A suicide bomber blew himself up near the Grand Mosque in Mecca as police disrupted a plot to target the holiest site in Islam just as the fasting month of Ramadan ends, Saudi security forces said.

The Interior Ministry said it launched a raid around Jiddah, as well as two areas in Mecca itself, including the Ajyad Al-Masafi neighbourhood, located near the Grand Mosque.

There, police said they engaged in a shoot-out at a three-storey house with a suicide bomber, who blew himself up and caused the building to collapse. He was killed, while the blast wounded six foreigners and five members of security forces, according to the Interior Ministry's statement. Five other people were arrested, including a woman, it said.

Saudi state television aired footage after the raid on Friday near the Grand Mosque, showing police and rescue personnel running through the neighbourhood's narrow streets. The blast demolished the building, its walls crushing a parked car. Nearby structures appeared to be peppered with shrapnel and bullet holes.

The Interior Ministry said the thwarted "terrorist plan" would have violated "all sanctities by targeting the security of the Grand Mosque, the holiest place on Earth".

"They obeyed their evil and corrupt self-serving schemes managed from abroad whose aim is to destabilise the security and stability of this blessed country," it said.

The ministry did not name the group involved in the attack. The ultra-conservative Sunni kingdom battled an al Qaida insurgency for years and more recently has faced attacks from a local branch of the Islamic State group.

Neither group immediately claimed involvement, though IS sympathisers online have urged more attacks as an offensive in Iraq slowly squeezes the extremists out of Mosul and their de facto capital of Raqqa in Syria comes under daily bombing from a US-led coalition.

The disrupted attack comes at a sensitive time in Saudi Arabia. King Salman earlier this week short-circuited the kingdom's succession by making his son, Defence Minister Mohammed bin Salman, first in line to the throne.

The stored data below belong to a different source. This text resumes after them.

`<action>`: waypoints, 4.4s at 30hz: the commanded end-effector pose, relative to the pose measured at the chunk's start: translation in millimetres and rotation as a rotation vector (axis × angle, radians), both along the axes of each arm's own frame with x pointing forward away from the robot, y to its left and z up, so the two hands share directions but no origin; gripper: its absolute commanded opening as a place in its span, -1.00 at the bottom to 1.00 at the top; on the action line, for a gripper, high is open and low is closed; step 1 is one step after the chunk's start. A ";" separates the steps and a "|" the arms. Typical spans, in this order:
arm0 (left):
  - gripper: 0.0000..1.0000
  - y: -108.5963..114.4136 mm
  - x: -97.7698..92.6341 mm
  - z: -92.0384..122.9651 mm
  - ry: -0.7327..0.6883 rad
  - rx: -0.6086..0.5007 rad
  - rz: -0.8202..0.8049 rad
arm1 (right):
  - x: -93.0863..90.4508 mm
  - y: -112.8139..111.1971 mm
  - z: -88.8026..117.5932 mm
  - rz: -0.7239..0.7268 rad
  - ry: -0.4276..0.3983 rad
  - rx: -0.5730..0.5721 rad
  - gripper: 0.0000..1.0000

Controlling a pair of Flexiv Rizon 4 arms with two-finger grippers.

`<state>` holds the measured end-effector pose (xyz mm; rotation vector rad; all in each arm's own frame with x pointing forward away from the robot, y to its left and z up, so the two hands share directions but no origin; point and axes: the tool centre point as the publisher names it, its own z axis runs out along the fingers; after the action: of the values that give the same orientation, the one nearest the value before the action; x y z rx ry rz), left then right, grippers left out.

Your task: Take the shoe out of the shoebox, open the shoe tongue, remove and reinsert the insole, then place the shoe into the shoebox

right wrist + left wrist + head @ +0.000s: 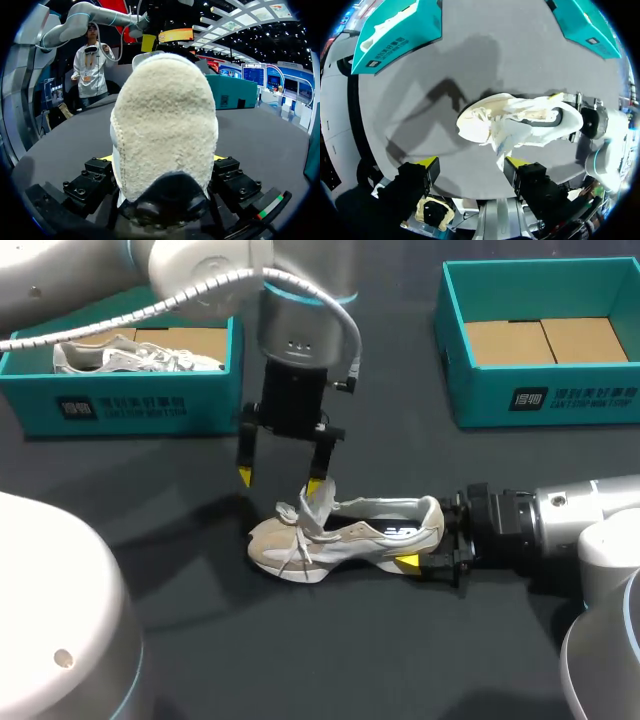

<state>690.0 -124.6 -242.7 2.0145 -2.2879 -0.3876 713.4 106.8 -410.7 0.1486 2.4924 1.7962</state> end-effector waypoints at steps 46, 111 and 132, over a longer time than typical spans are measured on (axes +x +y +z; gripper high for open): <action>-1.00 -87.3 -3.0 44.1 0.119 -0.469 -1.453 | -1.4 0.4 0.8 -0.002 -0.001 -0.004 -1.00; -1.00 -146.0 7.5 -121.3 0.147 -0.490 -1.530 | -1.4 0.4 0.8 -0.002 -0.001 -0.004 -1.00; -1.00 -107.2 -9.3 -136.0 0.177 -0.513 -1.530 | -1.4 0.4 0.8 -0.002 -0.001 -0.004 -1.00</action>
<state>686.9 -240.6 -379.9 -0.2198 -2.8183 -0.0001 713.3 106.8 -410.8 0.1482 2.4923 1.7962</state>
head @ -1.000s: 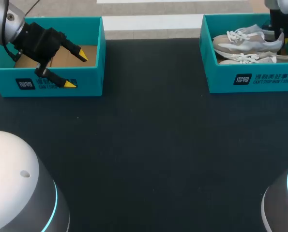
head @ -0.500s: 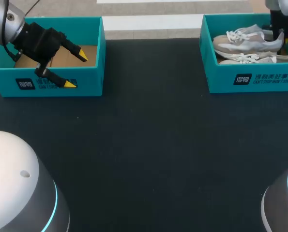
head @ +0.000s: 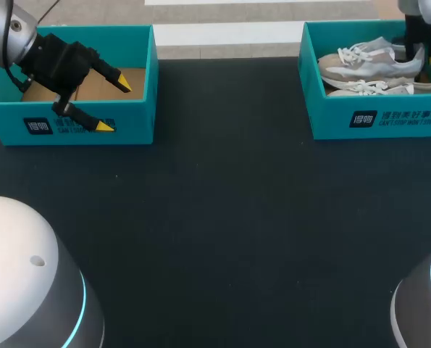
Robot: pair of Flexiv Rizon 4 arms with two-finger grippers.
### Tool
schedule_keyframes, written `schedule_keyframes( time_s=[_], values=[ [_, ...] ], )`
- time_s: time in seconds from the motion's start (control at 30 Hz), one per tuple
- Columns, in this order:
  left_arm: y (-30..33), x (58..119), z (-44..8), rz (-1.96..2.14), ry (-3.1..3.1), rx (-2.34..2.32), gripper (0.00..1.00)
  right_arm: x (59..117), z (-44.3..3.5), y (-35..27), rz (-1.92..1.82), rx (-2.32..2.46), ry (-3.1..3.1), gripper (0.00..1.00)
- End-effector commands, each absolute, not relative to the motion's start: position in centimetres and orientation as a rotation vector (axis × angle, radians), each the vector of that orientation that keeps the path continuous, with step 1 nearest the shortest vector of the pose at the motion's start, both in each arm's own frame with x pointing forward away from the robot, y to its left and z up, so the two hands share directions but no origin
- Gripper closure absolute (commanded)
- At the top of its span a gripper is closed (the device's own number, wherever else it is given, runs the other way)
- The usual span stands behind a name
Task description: Take the shoe out of the shoebox, open the shoe tongue, remove and reinsert the insole, then place the shoe into the shoebox
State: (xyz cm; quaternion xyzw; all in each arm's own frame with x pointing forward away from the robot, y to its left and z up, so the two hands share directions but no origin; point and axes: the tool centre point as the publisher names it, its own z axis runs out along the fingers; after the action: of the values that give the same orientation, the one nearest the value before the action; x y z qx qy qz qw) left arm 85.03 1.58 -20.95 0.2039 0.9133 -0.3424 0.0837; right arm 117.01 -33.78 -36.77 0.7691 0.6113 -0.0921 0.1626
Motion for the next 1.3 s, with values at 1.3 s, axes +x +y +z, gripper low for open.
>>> schedule_keyframes(
  time_s=[1.3],
  values=[
    [1.6,84.9,-20.9,-1.017,2.727,0.608,0.0,115.1,-26.9,-31.5,-0.093,2.205,1.765,0.18]
  ],
)
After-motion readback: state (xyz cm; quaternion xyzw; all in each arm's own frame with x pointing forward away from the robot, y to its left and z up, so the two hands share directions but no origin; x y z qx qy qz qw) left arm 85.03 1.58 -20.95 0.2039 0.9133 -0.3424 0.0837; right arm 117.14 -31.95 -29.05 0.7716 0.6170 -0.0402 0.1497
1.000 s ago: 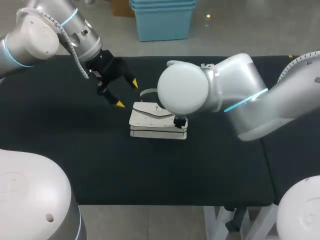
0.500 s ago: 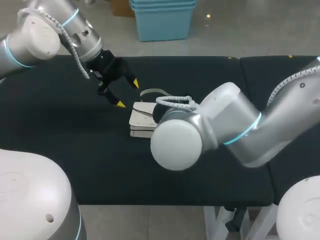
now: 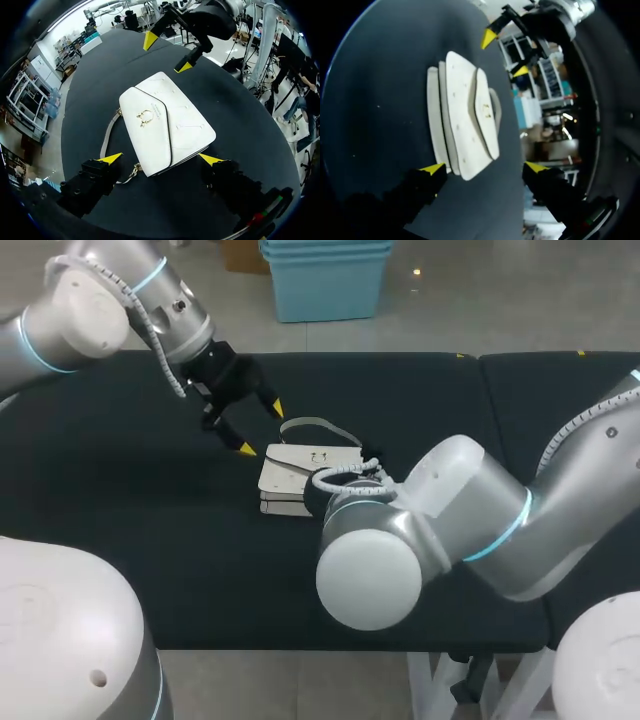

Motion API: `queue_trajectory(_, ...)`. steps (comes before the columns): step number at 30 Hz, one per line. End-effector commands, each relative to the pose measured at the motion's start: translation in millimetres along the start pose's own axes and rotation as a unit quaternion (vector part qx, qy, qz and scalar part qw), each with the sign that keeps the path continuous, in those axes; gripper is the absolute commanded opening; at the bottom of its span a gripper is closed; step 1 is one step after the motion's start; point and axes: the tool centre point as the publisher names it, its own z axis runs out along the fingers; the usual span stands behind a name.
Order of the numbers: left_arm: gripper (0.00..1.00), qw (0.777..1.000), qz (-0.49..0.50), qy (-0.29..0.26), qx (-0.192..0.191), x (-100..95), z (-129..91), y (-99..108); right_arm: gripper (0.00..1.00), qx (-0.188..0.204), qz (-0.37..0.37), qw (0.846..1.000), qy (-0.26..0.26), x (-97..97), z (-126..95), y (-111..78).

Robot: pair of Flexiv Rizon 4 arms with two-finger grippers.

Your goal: Pick up the bag, open it, inspect its contents, close it, and place it on the opposite side

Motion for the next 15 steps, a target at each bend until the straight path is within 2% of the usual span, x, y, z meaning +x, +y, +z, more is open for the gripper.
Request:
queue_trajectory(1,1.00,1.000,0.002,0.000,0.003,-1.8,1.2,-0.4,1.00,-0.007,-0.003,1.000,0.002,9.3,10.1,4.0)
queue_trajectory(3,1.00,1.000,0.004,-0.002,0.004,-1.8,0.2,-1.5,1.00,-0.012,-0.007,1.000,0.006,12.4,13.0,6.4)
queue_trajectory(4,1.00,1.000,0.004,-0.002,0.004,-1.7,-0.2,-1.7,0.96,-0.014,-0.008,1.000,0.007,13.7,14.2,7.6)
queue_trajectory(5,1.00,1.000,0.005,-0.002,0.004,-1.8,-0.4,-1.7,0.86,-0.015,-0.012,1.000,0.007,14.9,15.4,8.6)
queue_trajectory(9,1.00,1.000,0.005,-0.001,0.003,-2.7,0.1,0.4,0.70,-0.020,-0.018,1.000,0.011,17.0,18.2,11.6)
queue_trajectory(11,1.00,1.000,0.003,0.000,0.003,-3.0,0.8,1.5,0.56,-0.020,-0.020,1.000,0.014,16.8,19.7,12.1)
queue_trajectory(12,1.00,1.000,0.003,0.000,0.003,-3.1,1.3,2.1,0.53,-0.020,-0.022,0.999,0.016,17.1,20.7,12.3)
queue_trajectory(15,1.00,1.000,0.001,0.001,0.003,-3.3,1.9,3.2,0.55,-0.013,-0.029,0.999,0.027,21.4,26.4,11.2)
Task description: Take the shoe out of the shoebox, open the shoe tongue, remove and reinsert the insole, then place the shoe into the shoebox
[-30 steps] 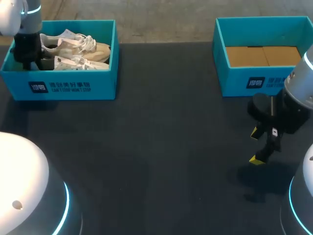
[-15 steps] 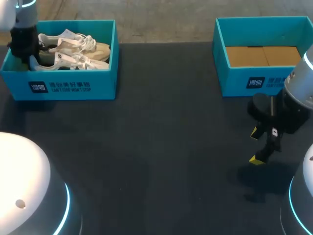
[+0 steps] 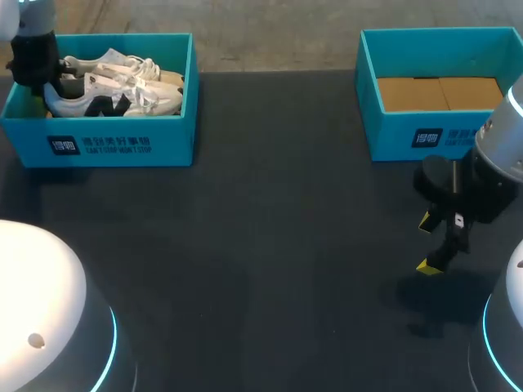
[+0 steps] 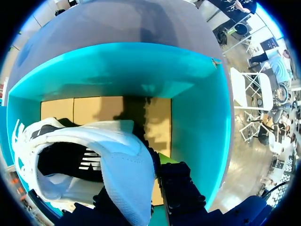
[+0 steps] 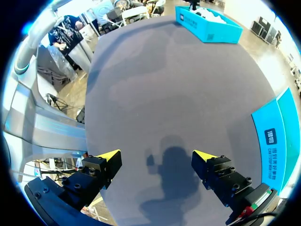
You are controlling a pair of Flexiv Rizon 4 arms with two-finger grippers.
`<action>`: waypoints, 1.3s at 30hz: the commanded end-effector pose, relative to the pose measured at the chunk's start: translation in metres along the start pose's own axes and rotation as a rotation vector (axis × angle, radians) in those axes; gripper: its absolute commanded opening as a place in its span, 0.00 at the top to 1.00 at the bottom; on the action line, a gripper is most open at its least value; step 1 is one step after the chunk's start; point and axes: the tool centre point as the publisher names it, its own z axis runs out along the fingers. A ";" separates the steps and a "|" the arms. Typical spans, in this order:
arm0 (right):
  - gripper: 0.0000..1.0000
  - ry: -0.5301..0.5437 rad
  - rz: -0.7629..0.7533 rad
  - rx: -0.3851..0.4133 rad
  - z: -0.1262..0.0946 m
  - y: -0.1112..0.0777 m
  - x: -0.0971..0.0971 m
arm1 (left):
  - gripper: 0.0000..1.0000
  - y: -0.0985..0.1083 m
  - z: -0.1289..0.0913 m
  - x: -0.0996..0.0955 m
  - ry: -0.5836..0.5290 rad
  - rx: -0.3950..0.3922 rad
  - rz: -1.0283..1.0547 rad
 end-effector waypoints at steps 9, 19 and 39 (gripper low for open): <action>0.00 -0.003 0.001 0.000 0.001 -0.001 0.001 | 1.00 0.001 -0.020 0.010 -0.012 -0.014 0.005; 0.00 -0.003 0.001 0.000 0.001 -0.001 0.001 | 1.00 -0.006 -0.033 0.023 -0.012 -0.045 0.027; 0.00 -0.003 0.001 0.000 0.001 -0.001 0.001 | 1.00 -0.026 -0.105 0.025 -0.037 -0.101 0.031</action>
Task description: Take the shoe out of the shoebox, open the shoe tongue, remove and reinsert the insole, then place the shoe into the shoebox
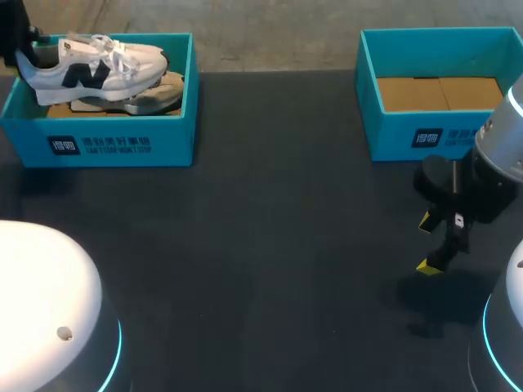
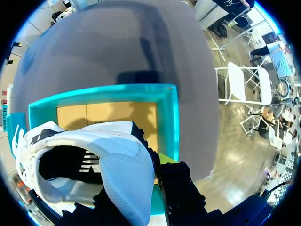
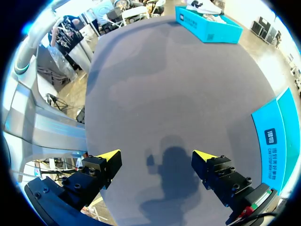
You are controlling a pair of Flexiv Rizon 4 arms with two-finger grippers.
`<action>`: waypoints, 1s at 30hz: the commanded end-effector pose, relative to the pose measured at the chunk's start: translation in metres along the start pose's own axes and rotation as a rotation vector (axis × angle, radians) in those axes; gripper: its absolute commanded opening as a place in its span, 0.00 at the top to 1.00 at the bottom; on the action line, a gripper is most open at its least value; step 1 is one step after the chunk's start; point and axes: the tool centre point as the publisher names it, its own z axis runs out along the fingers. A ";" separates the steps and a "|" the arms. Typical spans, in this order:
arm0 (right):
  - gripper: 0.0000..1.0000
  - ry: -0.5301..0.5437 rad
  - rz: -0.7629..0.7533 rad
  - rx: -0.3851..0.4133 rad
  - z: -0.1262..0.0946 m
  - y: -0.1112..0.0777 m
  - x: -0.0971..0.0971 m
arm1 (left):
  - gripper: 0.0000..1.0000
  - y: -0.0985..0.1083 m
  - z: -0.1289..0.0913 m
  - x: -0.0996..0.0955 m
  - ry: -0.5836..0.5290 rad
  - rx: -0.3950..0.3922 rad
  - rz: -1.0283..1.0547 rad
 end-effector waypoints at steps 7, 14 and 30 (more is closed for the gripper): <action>0.00 -0.003 0.001 0.000 0.001 -0.001 0.001 | 1.00 -0.023 -0.043 -0.009 0.037 -0.027 -0.004; 0.00 -0.003 0.001 0.000 0.001 -0.001 0.001 | 1.00 -0.038 -0.065 -0.019 0.053 -0.023 -0.021; 0.00 -0.003 0.001 0.000 0.001 -0.001 0.001 | 1.00 -0.078 -0.110 -0.062 0.044 -0.040 -0.017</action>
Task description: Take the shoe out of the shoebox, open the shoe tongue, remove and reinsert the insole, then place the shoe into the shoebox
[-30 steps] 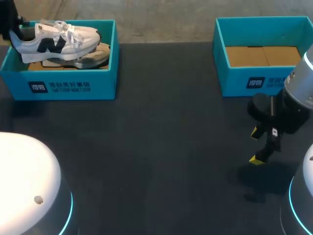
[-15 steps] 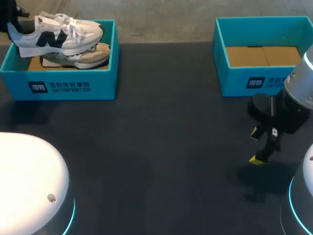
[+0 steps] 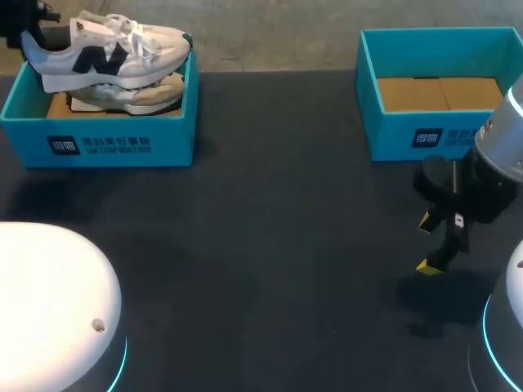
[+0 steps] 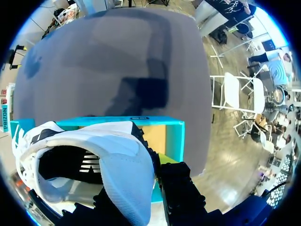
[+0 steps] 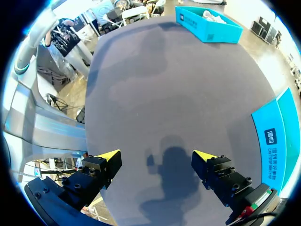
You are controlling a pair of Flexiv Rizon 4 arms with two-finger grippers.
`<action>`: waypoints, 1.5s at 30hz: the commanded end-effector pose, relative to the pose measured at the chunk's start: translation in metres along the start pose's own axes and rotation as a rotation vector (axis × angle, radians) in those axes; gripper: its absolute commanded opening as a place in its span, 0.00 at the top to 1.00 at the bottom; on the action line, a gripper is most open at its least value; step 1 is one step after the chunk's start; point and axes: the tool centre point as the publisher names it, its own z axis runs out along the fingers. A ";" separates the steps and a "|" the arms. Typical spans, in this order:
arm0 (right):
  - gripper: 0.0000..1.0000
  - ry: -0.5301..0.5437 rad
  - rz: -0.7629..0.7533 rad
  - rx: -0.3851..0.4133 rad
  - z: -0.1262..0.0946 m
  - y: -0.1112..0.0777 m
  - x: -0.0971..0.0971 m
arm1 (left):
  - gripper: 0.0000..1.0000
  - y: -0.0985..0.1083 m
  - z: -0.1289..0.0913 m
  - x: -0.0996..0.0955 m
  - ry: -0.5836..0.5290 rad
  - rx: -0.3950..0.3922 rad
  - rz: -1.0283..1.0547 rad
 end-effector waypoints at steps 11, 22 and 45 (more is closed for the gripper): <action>0.00 -0.003 0.001 0.000 0.001 -0.001 0.001 | 1.00 -0.050 -0.035 -0.037 -0.006 -0.040 0.044; 0.00 -0.003 0.001 0.000 0.001 -0.001 0.001 | 1.00 -0.098 -0.052 -0.082 -0.006 -0.059 0.115; 0.00 -0.003 0.001 0.000 0.001 -0.001 0.001 | 1.00 -0.214 -0.041 -0.196 0.032 -0.059 0.254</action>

The newly appointed 31-year-old crown prince is the architect of Saudi Arabia's stalemated war in Yemen against Shiite rebels. He has also offered aggressive comments about the kingdom confronting Shiite power Iran.

Iran's Foreign Ministry on Saturday condemned the Mecca plot and said it remains willing to work with other countries in confronting terrorism.

Meanwhile, Saudi Arabia and other Arab countries have cut diplomatic ties to neighbouring Qatar and are trying to isolate the energy-rich country over its alleged support of militants and ties to Iran. Qatar long has denied those allegations.

As the Interior Ministry announced the raid, more than one million Muslim faithful prayed at the Prophet's Mosque in Medina to mark the end of Ramadan. In July 2016, a suicide bombing there killed four members of Saudi Arabia's security forces.

Millions of Muslims from around the world visit the mosque, the burial site of the Prophet Muhammad, every year as part of their pilgrimage. The same day in July, separate suicide bomb attacks targeted a Shiite mosque in eastern Saudi Arabia and near the US Consulate in Jiddah.

The Grand Mosque has been the target of militants before, in part because it represents a symbol of the ruling Al Saud family's clout in the Islamic world. The Saudi monarch bears the title of "custodian of the two holy mosques".

In 1979, some 250 militants seized the mosque and held it for two weeks as they demanded the royal family abdicate the throne. When Saudi troops stormed the mosque, the official death toll was 229, including extremists and soldiers.